Well, if that the original Motorola Droid (circa November 2009, which fits your sign-up date :)), then this is likely a custom ROM for the Droid which implies that you'd need to at least be rooted to install said custom ROM.

From what I understand, rooting the OG Droid is/was very simple, but you'd have to dig into the http://androidforums.com/forums/root-motorola-droid.130/ threads for how-to's on that.

Was the place you saw this on XDA?
 
Well, if that the original Motorola Droid (circa November 2009, which fits your sign-up date :)), then this is likely a custom ROM for the Droid which implies that you'd need to at least be rooted to install said custom ROM.

From what I understand, rooting the OG Droid is/was very simple, but you'd have to dig into the http://androidforums.com/forums/root-motorola-droid.130/ threads for how-to's on that.

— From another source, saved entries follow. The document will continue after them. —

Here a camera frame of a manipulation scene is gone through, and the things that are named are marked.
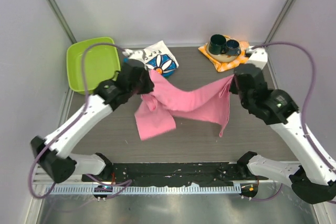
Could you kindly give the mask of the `orange checkered cloth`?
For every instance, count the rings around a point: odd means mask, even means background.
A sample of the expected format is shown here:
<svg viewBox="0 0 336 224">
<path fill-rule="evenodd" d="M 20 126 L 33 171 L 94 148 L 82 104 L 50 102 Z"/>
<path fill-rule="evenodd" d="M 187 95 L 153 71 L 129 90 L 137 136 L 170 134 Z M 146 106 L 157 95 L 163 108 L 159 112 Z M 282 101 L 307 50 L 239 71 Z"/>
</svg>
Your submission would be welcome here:
<svg viewBox="0 0 336 224">
<path fill-rule="evenodd" d="M 214 65 L 217 72 L 224 72 L 230 69 L 234 69 L 240 64 L 247 62 L 246 49 L 250 46 L 249 42 L 239 40 L 239 47 L 241 53 L 238 56 L 229 56 L 226 54 L 214 55 L 208 51 L 210 41 L 200 46 L 198 50 Z"/>
</svg>

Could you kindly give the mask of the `dark blue mug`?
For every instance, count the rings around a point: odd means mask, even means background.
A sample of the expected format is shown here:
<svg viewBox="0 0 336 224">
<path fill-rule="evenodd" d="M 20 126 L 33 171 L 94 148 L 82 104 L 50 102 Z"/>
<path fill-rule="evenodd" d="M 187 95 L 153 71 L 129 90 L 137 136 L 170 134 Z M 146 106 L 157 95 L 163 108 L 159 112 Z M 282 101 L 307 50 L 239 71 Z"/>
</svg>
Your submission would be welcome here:
<svg viewBox="0 0 336 224">
<path fill-rule="evenodd" d="M 237 40 L 230 39 L 226 42 L 226 55 L 239 56 L 241 53 L 240 43 Z"/>
</svg>

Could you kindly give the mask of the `pink t shirt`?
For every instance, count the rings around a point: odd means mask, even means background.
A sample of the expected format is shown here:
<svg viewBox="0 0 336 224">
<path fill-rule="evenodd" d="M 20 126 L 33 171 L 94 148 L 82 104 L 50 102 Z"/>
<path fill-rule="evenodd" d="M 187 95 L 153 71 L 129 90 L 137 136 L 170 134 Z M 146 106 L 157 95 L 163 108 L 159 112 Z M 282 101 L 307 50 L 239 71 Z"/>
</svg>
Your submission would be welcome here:
<svg viewBox="0 0 336 224">
<path fill-rule="evenodd" d="M 154 70 L 150 78 L 154 90 L 141 95 L 142 102 L 134 114 L 140 140 L 176 129 L 175 117 L 218 124 L 219 136 L 223 136 L 229 121 L 232 75 L 193 91 L 178 89 Z"/>
</svg>

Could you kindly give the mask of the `lime green plastic tub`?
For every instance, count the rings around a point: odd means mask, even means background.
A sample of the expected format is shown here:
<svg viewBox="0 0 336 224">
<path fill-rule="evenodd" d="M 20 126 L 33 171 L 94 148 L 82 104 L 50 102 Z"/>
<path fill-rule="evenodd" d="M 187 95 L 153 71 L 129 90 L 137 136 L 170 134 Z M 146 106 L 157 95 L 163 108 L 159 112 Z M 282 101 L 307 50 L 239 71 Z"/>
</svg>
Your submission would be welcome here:
<svg viewBox="0 0 336 224">
<path fill-rule="evenodd" d="M 72 91 L 84 94 L 81 58 L 83 52 L 91 45 L 101 42 L 114 43 L 110 37 L 98 37 L 80 41 L 67 49 L 66 63 L 69 87 Z M 112 78 L 120 70 L 117 49 L 112 46 L 97 46 L 90 49 L 85 57 L 85 74 L 90 93 L 104 80 Z"/>
</svg>

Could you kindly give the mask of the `dark green mug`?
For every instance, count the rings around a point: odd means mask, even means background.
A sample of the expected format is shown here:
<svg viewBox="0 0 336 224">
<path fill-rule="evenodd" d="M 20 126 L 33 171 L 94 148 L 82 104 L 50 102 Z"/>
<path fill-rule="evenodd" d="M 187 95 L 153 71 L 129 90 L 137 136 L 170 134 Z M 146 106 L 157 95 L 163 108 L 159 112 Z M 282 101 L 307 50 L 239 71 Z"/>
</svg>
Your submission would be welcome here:
<svg viewBox="0 0 336 224">
<path fill-rule="evenodd" d="M 208 51 L 213 55 L 226 53 L 226 37 L 220 34 L 212 35 L 208 44 Z"/>
</svg>

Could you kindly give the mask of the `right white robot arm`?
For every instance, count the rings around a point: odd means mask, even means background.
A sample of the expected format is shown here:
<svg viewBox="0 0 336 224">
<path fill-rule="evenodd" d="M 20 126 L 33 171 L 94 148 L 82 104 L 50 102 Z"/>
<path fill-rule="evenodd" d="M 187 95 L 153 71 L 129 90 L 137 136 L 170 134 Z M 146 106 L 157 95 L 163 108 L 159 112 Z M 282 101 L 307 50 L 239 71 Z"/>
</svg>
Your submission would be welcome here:
<svg viewBox="0 0 336 224">
<path fill-rule="evenodd" d="M 280 89 L 269 89 L 263 71 L 250 63 L 234 70 L 230 91 L 239 96 L 249 114 L 261 119 L 284 140 L 300 162 L 278 162 L 249 151 L 237 161 L 239 177 L 276 180 L 312 205 L 335 200 L 335 171 L 330 166 L 333 160 L 302 124 L 291 96 Z"/>
</svg>

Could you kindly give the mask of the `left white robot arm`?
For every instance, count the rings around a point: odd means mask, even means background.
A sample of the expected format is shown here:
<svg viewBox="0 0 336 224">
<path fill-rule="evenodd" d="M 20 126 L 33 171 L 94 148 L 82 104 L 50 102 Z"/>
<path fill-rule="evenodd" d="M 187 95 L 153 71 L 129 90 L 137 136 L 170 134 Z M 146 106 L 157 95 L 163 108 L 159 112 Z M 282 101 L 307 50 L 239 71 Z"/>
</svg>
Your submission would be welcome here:
<svg viewBox="0 0 336 224">
<path fill-rule="evenodd" d="M 99 83 L 93 94 L 86 96 L 81 109 L 61 127 L 45 138 L 36 136 L 31 140 L 38 164 L 53 182 L 62 183 L 72 175 L 94 176 L 102 182 L 111 177 L 113 165 L 104 155 L 79 155 L 72 150 L 98 122 L 127 103 L 133 95 L 153 91 L 149 69 L 141 61 L 127 60 L 117 78 Z"/>
</svg>

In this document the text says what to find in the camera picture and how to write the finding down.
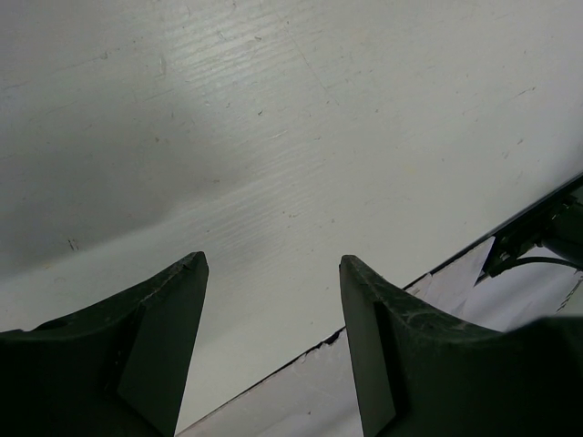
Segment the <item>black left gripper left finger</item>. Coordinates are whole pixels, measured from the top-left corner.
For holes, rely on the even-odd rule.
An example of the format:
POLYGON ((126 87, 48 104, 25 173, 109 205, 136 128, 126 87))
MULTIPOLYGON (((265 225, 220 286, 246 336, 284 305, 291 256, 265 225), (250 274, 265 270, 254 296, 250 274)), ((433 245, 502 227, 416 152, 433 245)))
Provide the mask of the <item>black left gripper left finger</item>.
POLYGON ((138 285, 1 335, 4 436, 171 436, 209 266, 194 252, 138 285))

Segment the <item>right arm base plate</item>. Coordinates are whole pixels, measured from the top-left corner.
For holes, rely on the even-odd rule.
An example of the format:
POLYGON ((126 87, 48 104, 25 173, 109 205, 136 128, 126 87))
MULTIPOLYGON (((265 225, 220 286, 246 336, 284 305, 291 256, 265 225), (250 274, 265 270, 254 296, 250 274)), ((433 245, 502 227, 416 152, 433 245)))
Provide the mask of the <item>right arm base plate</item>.
POLYGON ((482 272, 490 278, 527 264, 582 270, 582 202, 573 194, 548 198, 494 234, 482 272))

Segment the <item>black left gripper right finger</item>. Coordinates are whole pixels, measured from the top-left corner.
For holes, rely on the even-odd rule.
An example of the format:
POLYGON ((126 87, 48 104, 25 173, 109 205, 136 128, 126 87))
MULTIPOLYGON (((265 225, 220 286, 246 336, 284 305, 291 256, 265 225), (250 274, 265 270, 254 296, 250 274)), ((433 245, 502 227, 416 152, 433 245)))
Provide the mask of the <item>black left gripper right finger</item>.
POLYGON ((497 332, 460 320, 353 255, 343 316, 367 436, 579 436, 582 320, 497 332))

Was the place you saw this on XDA?

Actually I saw mention of it in the Wikipedia entry for the phone. I found discussion of the update and a YouTube video of someone demonstrating the OS running on the phone. Some additional research identified the source for the update but the language I found surrounding it went over my head. I've never attempted to root a phone before. My Linux knowledge is limited. On the one hand, maybe someone with my level of knowledge has no business attempting to root his phone. OTOH, I would be starting with a phone I don't really use anymore, so a negative outcome wouldn't be devastating. Thanks for the response. I'll look into the link you posted. :)
 
Cheers, @mcknigs :).

Rooting is typically / usually (but not absolutely always) a pre-requisite for installing a custom ROM (i.e., an alternate version of Android) since it takes special (i.e., root) permissions to re-write / write-over the /system (and other) partition(s) which are usually set to read-only.

There are a few devices that allow you do install custom / different ROMs without having root, but they often/usually go hand-in-hand.